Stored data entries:
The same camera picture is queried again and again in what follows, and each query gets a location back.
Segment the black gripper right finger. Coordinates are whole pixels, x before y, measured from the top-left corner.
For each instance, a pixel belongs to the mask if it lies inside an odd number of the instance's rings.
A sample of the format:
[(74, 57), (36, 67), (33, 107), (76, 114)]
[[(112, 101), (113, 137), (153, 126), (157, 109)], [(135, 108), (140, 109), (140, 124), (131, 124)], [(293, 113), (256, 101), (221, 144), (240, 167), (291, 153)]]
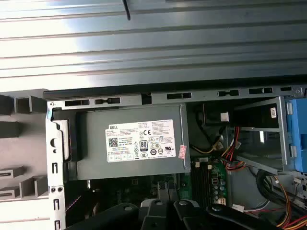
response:
[(178, 218), (187, 230), (278, 230), (279, 227), (231, 207), (212, 204), (203, 210), (192, 200), (174, 203)]

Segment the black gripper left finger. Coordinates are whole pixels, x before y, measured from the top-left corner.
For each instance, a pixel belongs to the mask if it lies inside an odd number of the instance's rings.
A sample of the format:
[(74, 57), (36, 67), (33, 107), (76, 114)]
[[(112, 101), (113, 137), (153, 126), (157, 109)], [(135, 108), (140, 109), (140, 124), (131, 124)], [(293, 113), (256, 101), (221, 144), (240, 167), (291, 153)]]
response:
[(166, 230), (168, 203), (147, 199), (141, 207), (122, 203), (69, 226), (69, 230)]

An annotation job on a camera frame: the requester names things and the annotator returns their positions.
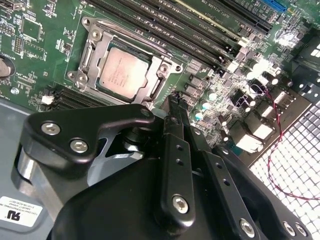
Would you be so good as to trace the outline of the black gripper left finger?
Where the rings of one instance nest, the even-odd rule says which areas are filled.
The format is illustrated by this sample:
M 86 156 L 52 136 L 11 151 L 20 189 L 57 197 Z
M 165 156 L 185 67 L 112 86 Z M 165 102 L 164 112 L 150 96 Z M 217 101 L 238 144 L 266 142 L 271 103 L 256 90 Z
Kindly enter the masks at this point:
M 41 112 L 30 115 L 21 134 L 21 158 L 33 162 L 31 183 L 56 221 L 80 192 L 124 168 L 160 161 L 156 222 L 170 235 L 195 222 L 190 143 L 185 138 L 177 94 L 161 106 L 160 118 L 140 104 Z

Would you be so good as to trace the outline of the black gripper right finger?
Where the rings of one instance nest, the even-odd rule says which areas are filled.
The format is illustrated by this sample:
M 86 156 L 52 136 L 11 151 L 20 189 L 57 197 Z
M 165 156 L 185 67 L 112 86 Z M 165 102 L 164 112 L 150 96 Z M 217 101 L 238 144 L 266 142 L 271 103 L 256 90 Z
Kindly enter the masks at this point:
M 184 99 L 179 107 L 194 166 L 202 171 L 212 203 L 220 210 L 222 239 L 312 239 L 302 221 L 232 151 L 220 144 L 209 147 L 203 133 L 191 126 Z

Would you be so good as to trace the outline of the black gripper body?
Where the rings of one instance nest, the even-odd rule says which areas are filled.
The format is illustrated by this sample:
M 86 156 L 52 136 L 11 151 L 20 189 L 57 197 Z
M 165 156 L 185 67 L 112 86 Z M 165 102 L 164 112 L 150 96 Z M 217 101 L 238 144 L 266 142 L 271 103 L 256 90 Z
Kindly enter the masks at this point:
M 156 220 L 161 163 L 150 158 L 131 164 L 72 197 L 59 212 L 52 240 L 172 240 Z M 227 217 L 213 190 L 192 175 L 195 221 L 179 240 L 232 240 Z

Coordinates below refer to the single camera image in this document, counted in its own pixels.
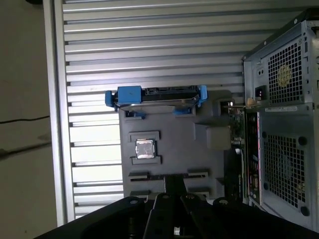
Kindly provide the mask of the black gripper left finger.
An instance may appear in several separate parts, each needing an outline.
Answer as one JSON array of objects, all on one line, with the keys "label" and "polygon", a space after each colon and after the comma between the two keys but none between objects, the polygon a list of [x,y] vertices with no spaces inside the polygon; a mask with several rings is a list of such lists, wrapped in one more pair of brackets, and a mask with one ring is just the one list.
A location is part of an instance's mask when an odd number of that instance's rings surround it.
[{"label": "black gripper left finger", "polygon": [[39,236],[41,239],[171,239],[174,237],[175,186],[164,177],[164,192],[147,201],[129,196]]}]

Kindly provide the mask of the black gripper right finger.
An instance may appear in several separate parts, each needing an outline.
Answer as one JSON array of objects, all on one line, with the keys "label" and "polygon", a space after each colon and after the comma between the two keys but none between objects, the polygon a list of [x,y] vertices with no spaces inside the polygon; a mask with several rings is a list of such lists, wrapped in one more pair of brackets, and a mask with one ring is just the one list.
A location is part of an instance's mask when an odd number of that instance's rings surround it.
[{"label": "black gripper right finger", "polygon": [[188,239],[314,239],[314,231],[227,198],[212,204],[174,177],[177,228]]}]

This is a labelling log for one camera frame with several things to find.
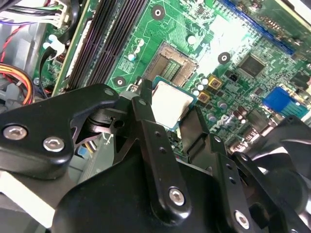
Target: green circuit board
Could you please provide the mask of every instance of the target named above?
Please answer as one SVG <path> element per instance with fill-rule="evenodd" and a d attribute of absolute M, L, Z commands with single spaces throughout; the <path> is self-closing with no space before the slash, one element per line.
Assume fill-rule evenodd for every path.
<path fill-rule="evenodd" d="M 155 9 L 163 10 L 160 19 L 154 15 Z M 190 35 L 196 38 L 193 44 L 188 42 Z M 307 61 L 286 55 L 218 1 L 206 0 L 205 4 L 198 4 L 194 0 L 152 0 L 137 23 L 108 85 L 122 92 L 134 84 L 138 76 L 144 78 L 163 42 L 197 62 L 197 69 L 182 85 L 184 90 L 192 93 L 202 77 L 209 78 L 211 74 L 220 81 L 217 90 L 205 86 L 210 99 L 197 104 L 201 106 L 211 131 L 223 138 L 226 145 L 230 145 L 248 124 L 232 118 L 230 122 L 215 127 L 217 121 L 230 118 L 238 106 L 248 111 L 258 109 L 268 117 L 270 113 L 262 108 L 262 99 L 281 84 L 294 91 L 289 80 L 297 72 L 311 74 Z M 220 64 L 219 56 L 224 52 L 231 58 L 226 64 Z M 262 65 L 255 77 L 241 70 L 241 63 L 248 57 L 255 58 Z M 179 67 L 172 64 L 168 68 Z M 237 80 L 234 82 L 228 78 L 228 73 L 235 74 Z M 221 101 L 227 105 L 225 110 L 218 105 Z M 209 121 L 209 114 L 216 117 L 216 122 Z M 178 143 L 175 152 L 182 156 Z"/>
<path fill-rule="evenodd" d="M 243 1 L 245 7 L 251 6 L 249 2 Z M 265 1 L 267 5 L 257 12 L 245 10 L 264 28 L 267 25 L 260 17 L 272 14 L 267 2 L 270 1 Z M 95 0 L 87 1 L 63 64 L 55 59 L 45 64 L 44 82 L 56 83 L 53 95 L 63 93 L 67 86 L 68 76 L 97 4 Z M 292 15 L 285 14 L 281 9 L 275 21 L 278 21 L 277 17 L 281 21 L 285 18 L 295 21 Z M 292 27 L 282 25 L 282 28 L 288 29 L 287 38 L 289 35 L 294 37 Z M 299 25 L 298 28 L 298 34 L 311 38 L 305 27 Z M 289 45 L 295 51 L 303 51 L 292 42 Z M 172 55 L 165 57 L 165 51 L 172 52 Z M 237 139 L 243 140 L 242 133 L 250 126 L 249 122 L 241 123 L 232 117 L 233 111 L 242 106 L 247 111 L 256 109 L 270 117 L 271 111 L 263 107 L 262 100 L 279 85 L 294 92 L 296 87 L 290 82 L 291 78 L 299 72 L 311 75 L 306 57 L 301 52 L 287 55 L 221 1 L 150 0 L 115 63 L 107 84 L 121 93 L 135 90 L 138 77 L 144 79 L 156 74 L 193 94 L 198 91 L 202 80 L 208 79 L 210 82 L 204 85 L 196 104 L 201 107 L 210 131 L 220 136 L 229 147 Z M 154 67 L 165 69 L 160 74 Z M 173 147 L 182 158 L 181 143 L 176 141 Z"/>
<path fill-rule="evenodd" d="M 279 41 L 311 59 L 311 25 L 283 0 L 233 0 L 240 10 L 263 26 Z"/>
<path fill-rule="evenodd" d="M 43 37 L 43 43 L 48 42 L 49 35 L 56 35 L 61 36 L 67 28 L 61 28 L 57 29 L 53 25 L 48 24 L 46 27 L 45 35 Z M 39 57 L 44 54 L 45 49 L 41 47 L 41 50 L 39 52 Z M 60 56 L 57 59 L 49 59 L 43 66 L 41 76 L 42 76 L 42 84 L 45 87 L 51 87 L 51 89 L 54 87 L 55 82 L 57 80 L 57 77 L 59 76 L 62 62 L 60 59 L 62 59 L 64 56 Z M 35 69 L 34 78 L 39 77 L 39 62 L 37 64 L 37 67 Z"/>

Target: capacitor
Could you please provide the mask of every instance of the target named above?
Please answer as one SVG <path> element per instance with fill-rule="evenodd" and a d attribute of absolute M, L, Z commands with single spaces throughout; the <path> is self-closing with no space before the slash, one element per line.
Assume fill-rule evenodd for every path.
<path fill-rule="evenodd" d="M 215 122 L 217 119 L 215 117 L 215 115 L 213 113 L 209 113 L 207 115 L 207 119 L 210 121 L 210 122 Z"/>
<path fill-rule="evenodd" d="M 196 88 L 199 90 L 199 91 L 203 91 L 204 90 L 204 86 L 202 84 L 198 84 L 196 86 Z"/>
<path fill-rule="evenodd" d="M 192 93 L 195 95 L 195 96 L 199 96 L 200 92 L 196 89 L 192 90 Z"/>
<path fill-rule="evenodd" d="M 195 36 L 194 36 L 194 35 L 189 35 L 188 38 L 187 38 L 187 42 L 188 42 L 188 44 L 190 44 L 190 45 L 194 45 L 195 42 L 196 42 Z"/>
<path fill-rule="evenodd" d="M 228 108 L 228 104 L 226 102 L 224 102 L 223 100 L 219 101 L 217 103 L 218 107 L 223 109 L 223 110 L 226 110 Z"/>
<path fill-rule="evenodd" d="M 133 61 L 135 61 L 135 59 L 136 59 L 136 55 L 135 55 L 135 54 L 129 54 L 129 55 L 127 56 L 127 58 L 128 58 L 128 60 L 129 60 L 130 62 L 133 62 Z"/>
<path fill-rule="evenodd" d="M 207 85 L 207 84 L 208 84 L 208 79 L 207 79 L 207 78 L 201 79 L 201 83 L 202 83 L 203 85 Z"/>
<path fill-rule="evenodd" d="M 235 110 L 232 112 L 232 115 L 235 116 L 242 124 L 244 124 L 246 122 L 246 119 L 242 116 L 242 114 Z"/>
<path fill-rule="evenodd" d="M 242 116 L 246 116 L 247 115 L 247 110 L 244 107 L 242 107 L 242 106 L 238 106 L 238 111 L 239 111 L 239 113 L 242 114 Z"/>

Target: motherboard
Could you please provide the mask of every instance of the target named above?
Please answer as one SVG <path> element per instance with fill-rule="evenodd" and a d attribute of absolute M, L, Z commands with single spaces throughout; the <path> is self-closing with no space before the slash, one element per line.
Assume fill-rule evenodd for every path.
<path fill-rule="evenodd" d="M 112 47 L 116 53 L 105 55 L 105 43 L 113 41 L 117 30 L 113 26 L 98 40 L 97 55 L 85 60 L 92 65 L 81 70 L 85 78 L 80 87 L 98 81 L 119 93 L 135 92 L 141 80 L 162 78 L 194 97 L 209 130 L 225 141 L 230 152 L 247 149 L 287 115 L 308 115 L 311 27 L 281 1 L 150 0 L 142 4 L 139 16 L 130 21 L 123 48 Z M 66 54 L 45 64 L 44 82 L 54 83 L 53 95 L 75 84 L 70 75 L 78 70 L 76 62 L 82 61 L 97 7 L 94 0 L 86 2 Z M 116 7 L 114 12 L 122 14 L 122 9 Z M 109 72 L 104 62 L 110 64 Z M 165 102 L 180 104 L 172 95 Z M 175 108 L 171 109 L 168 114 L 174 114 Z M 174 152 L 186 160 L 176 123 L 177 127 L 166 128 Z"/>

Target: silver screw
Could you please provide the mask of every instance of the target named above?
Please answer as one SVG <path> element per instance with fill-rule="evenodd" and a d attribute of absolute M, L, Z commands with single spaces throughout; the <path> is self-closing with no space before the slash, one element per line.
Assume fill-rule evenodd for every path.
<path fill-rule="evenodd" d="M 19 125 L 12 125 L 3 130 L 3 136 L 10 140 L 21 140 L 27 136 L 27 130 Z"/>
<path fill-rule="evenodd" d="M 245 217 L 244 214 L 242 214 L 240 211 L 236 211 L 234 213 L 234 217 L 236 219 L 236 221 L 244 228 L 244 229 L 249 229 L 249 221 L 247 219 L 247 217 Z"/>
<path fill-rule="evenodd" d="M 248 160 L 247 157 L 245 156 L 245 154 L 241 154 L 241 157 L 242 157 L 242 159 L 243 159 L 244 161 L 247 161 L 247 160 Z"/>
<path fill-rule="evenodd" d="M 111 90 L 109 90 L 109 89 L 106 89 L 106 90 L 105 90 L 105 93 L 106 93 L 107 95 L 109 95 L 109 96 L 113 96 L 113 92 L 112 92 Z"/>
<path fill-rule="evenodd" d="M 34 85 L 39 86 L 40 84 L 40 79 L 39 78 L 34 78 Z"/>
<path fill-rule="evenodd" d="M 170 189 L 170 199 L 175 203 L 175 205 L 181 206 L 185 203 L 184 195 L 176 188 Z"/>
<path fill-rule="evenodd" d="M 217 142 L 222 142 L 222 140 L 218 136 L 214 136 L 214 138 Z"/>
<path fill-rule="evenodd" d="M 139 100 L 139 103 L 141 103 L 142 105 L 146 105 L 146 102 L 143 100 Z"/>
<path fill-rule="evenodd" d="M 60 152 L 64 149 L 65 143 L 58 137 L 48 137 L 43 141 L 43 147 L 47 151 Z"/>

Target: cable
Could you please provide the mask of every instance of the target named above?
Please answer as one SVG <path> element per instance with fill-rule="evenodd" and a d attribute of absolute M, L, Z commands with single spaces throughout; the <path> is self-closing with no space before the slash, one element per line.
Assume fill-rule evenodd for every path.
<path fill-rule="evenodd" d="M 9 65 L 0 63 L 0 73 L 4 75 L 11 75 L 25 85 L 27 89 L 27 95 L 23 102 L 24 105 L 30 104 L 34 101 L 35 90 L 34 90 L 33 83 L 30 77 L 23 70 L 17 67 L 14 67 L 14 66 L 9 66 Z"/>
<path fill-rule="evenodd" d="M 58 13 L 58 9 L 53 9 L 53 7 L 47 7 L 47 9 L 41 9 L 41 8 L 33 8 L 33 7 L 27 7 L 27 6 L 12 6 L 9 8 L 9 10 L 26 10 L 26 11 L 34 11 L 34 12 L 40 12 L 40 13 Z"/>
<path fill-rule="evenodd" d="M 1 0 L 0 1 L 0 12 L 5 11 L 7 8 L 16 5 L 21 0 Z"/>
<path fill-rule="evenodd" d="M 88 144 L 87 142 L 84 143 L 84 145 L 85 145 L 85 147 L 87 148 L 87 150 L 88 150 L 91 154 L 94 153 L 94 151 L 91 149 L 91 147 L 89 146 L 89 144 Z"/>
<path fill-rule="evenodd" d="M 10 12 L 10 13 L 14 13 L 14 14 L 19 14 L 19 15 L 24 15 L 24 16 L 52 16 L 55 15 L 53 12 L 44 12 L 44 13 L 40 13 L 40 12 L 25 12 L 25 11 L 19 11 L 19 10 L 15 10 L 15 9 L 7 9 L 6 12 Z"/>
<path fill-rule="evenodd" d="M 2 20 L 0 20 L 0 24 L 3 24 L 3 25 L 9 25 L 9 26 L 23 26 L 23 25 L 33 24 L 33 22 L 20 22 L 20 23 L 13 23 L 13 22 L 6 22 L 6 21 L 2 21 Z"/>
<path fill-rule="evenodd" d="M 13 39 L 13 36 L 18 33 L 23 27 L 25 27 L 25 25 L 19 26 L 18 28 L 16 28 L 14 31 L 12 31 L 12 33 L 6 38 L 3 47 L 2 47 L 2 51 L 0 53 L 0 63 L 4 62 L 4 57 L 5 57 L 5 49 L 6 47 L 9 45 L 9 43 L 11 42 L 11 40 Z"/>

- [Task to complete] The line containing "gripper right finger?" marks where the copy ends; print every line before it from the start of the records, and that line too, but no pictures.

- [Answer below]
The same camera picture is queried again and again in what follows, and each query gets a location back.
Segment the black gripper right finger. Coordinates are whole pixels, x before y, measured from the top-left corner.
For each instance, a pixel belongs to the mask if it lies inside an odd number of the instance's rings.
A sample of the format:
[(74, 57), (36, 67), (33, 107), (76, 114)]
[[(112, 101), (113, 137), (153, 126), (157, 109)], [(135, 108), (140, 109), (140, 124), (131, 124)], [(293, 113), (256, 101), (221, 144), (240, 167), (291, 153)]]
response:
[(178, 218), (187, 230), (278, 230), (279, 227), (231, 207), (212, 204), (203, 210), (192, 200), (174, 203)]

Segment the black gripper left finger. Coordinates are whole pixels, x before y, measured from the top-left corner.
For each instance, a pixel belongs to the mask if it lies inside an odd number of the instance's rings.
A sample of the format:
[(74, 57), (36, 67), (33, 107), (76, 114)]
[[(112, 101), (113, 137), (153, 126), (157, 109)], [(135, 108), (140, 109), (140, 124), (131, 124)], [(293, 113), (256, 101), (221, 144), (240, 167), (291, 153)]]
response:
[(166, 230), (168, 203), (147, 199), (141, 207), (122, 203), (69, 226), (69, 230)]

An annotation job on a camera frame: the requester names things and the annotator returns their positions.
Would you be so good as to trace the outline of the black gripper left finger?
Where the rings of one instance nest, the even-odd rule says which areas are filled.
The format is illustrated by this sample:
M 86 156 L 52 136 L 11 151 L 20 189 L 57 197 Z
M 165 156 L 185 67 L 112 86 Z M 165 102 L 164 112 L 150 96 Z M 217 101 L 238 144 L 266 142 L 271 103 L 256 90 Z
Kindly enter the masks at this point:
M 41 112 L 30 115 L 21 134 L 21 158 L 33 162 L 31 183 L 56 221 L 80 192 L 124 168 L 160 161 L 156 222 L 170 235 L 195 222 L 190 143 L 185 138 L 177 94 L 161 106 L 160 118 L 140 104 Z

Would you be so good as to trace the outline of the black gripper right finger?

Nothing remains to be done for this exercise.